## Directions
All pictures are to be dropped, and the remaining data set down exactly.

........

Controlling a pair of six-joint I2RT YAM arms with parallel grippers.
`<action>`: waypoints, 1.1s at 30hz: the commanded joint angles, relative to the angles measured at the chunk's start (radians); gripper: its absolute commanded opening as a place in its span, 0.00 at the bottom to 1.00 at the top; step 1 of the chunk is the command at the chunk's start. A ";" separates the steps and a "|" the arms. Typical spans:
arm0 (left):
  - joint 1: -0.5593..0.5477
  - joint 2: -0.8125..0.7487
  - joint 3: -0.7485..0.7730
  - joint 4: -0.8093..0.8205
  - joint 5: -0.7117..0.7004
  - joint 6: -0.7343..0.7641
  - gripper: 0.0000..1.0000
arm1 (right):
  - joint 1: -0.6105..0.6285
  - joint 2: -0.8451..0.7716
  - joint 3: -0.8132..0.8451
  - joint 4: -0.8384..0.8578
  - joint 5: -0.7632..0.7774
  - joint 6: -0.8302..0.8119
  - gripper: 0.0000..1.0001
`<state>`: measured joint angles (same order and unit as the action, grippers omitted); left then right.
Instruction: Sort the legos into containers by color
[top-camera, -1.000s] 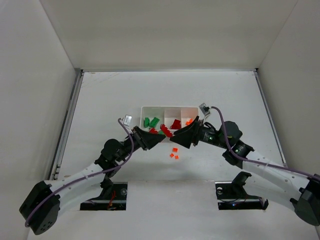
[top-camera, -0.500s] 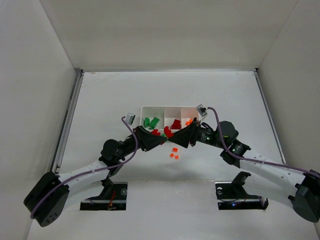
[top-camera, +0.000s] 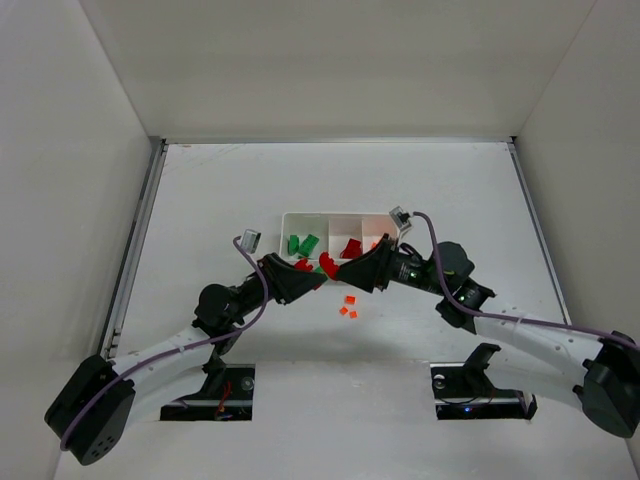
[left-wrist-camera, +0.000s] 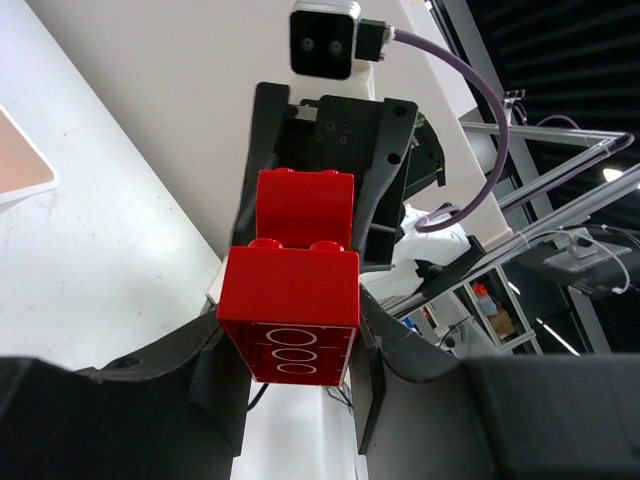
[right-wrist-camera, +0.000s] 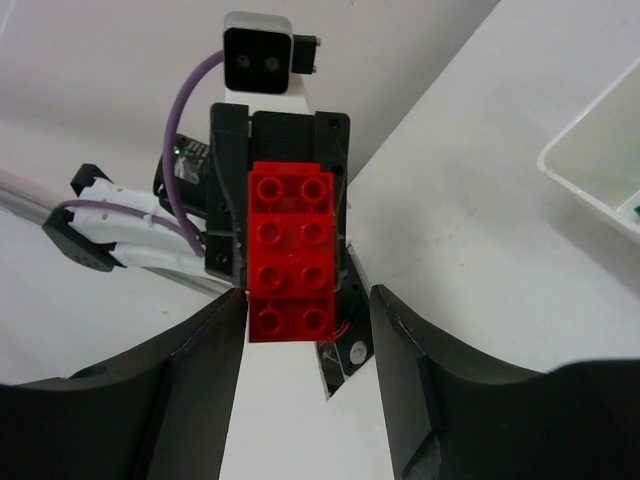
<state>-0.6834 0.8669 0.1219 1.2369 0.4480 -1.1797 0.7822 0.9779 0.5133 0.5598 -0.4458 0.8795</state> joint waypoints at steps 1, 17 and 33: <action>0.009 -0.009 -0.001 0.094 0.023 -0.006 0.25 | 0.016 0.034 0.042 0.074 -0.022 0.007 0.62; 0.034 -0.026 -0.047 0.076 0.017 0.011 0.24 | -0.027 -0.018 0.008 0.115 0.035 0.027 0.32; 0.147 -0.207 -0.053 -0.204 0.009 0.002 0.23 | -0.091 0.298 0.224 -0.328 0.504 -0.102 0.33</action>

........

## Answer space
Controlling a pair of six-joint I2RT YAM arms with parallel grippers.
`<action>`: waypoints, 1.1s at 30hz: the commanded joint angles, relative to the angles measured at the chunk's start (radians); gripper: its absolute commanded opening as a place in its span, 0.00 at the bottom to 1.00 at the top; step 1 of the chunk is the command at the chunk's start. A ";" separates the steps and a "|" the arms. Typical spans:
arm0 (left):
  - joint 1: -0.5593..0.5477
  - joint 2: -0.8125..0.7487
  - joint 3: -0.7485..0.7730
  - joint 4: -0.8093..0.8205
  - joint 5: -0.7117..0.7004
  - joint 6: -0.7343..0.7641
  - gripper: 0.0000..1.0000
arm1 (right):
  - joint 1: -0.6105..0.6285
  - joint 2: -0.8451..0.7716
  - joint 3: -0.8132..0.8451
  - joint 4: -0.8384..0.8578
  - joint 5: -0.7632..0.7774
  - joint 6: -0.8302..0.8119
  - gripper: 0.0000..1.0001
`<state>`: measured joint angles (same order and unit as the action, grippers omitted); left then right.
Instruction: Sort the legos into containers by color
[top-camera, -1.000s] 
[top-camera, -0.500s] 
[top-camera, +0.000s] 
[left-wrist-camera, +0.000s] 
[right-wrist-camera, +0.000s] 
<state>-0.6834 0.8669 0.1219 1.2369 0.4480 -1.1797 0.7822 0.9779 0.5133 0.5598 -0.4458 0.8795</state> joint waypoints at steps 1, 17 and 33: <action>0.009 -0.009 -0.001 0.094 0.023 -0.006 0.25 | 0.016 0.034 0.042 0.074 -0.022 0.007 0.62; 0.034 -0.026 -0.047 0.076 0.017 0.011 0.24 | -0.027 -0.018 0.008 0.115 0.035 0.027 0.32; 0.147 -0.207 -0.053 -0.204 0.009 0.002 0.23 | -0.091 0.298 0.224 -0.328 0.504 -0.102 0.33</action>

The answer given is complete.